• [ACTIVITY]
The listing below contains a span that opens with the line containing "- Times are" and closes with the line containing "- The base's". Return that span exactly.

• [DATA]
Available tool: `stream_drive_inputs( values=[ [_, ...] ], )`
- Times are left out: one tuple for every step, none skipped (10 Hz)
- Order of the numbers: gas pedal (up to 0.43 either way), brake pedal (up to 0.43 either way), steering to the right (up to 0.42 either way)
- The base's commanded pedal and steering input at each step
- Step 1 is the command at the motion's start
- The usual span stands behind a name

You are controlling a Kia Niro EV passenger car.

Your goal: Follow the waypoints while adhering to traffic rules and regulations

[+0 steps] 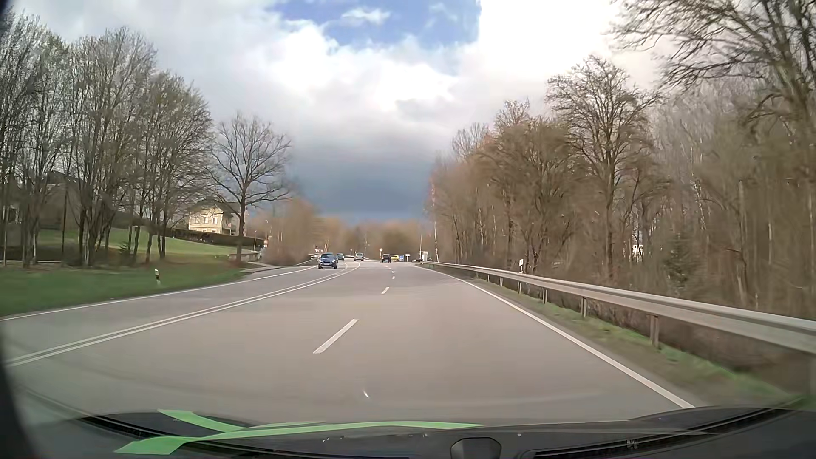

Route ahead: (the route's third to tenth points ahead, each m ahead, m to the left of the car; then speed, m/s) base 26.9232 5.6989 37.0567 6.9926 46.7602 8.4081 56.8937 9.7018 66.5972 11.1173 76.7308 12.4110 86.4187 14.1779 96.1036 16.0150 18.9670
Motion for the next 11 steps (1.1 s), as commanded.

• [COMPLETED TASK]
- Times are left out: one tuple for every step, none skipped (10 Hz)
- Order of the numbers: gas pedal (up to 0.43 either way), brake pedal (up to 0.43 either way), steering to the right (up to 0.42 either way)
- The base's commanded pedal and steering input at each step

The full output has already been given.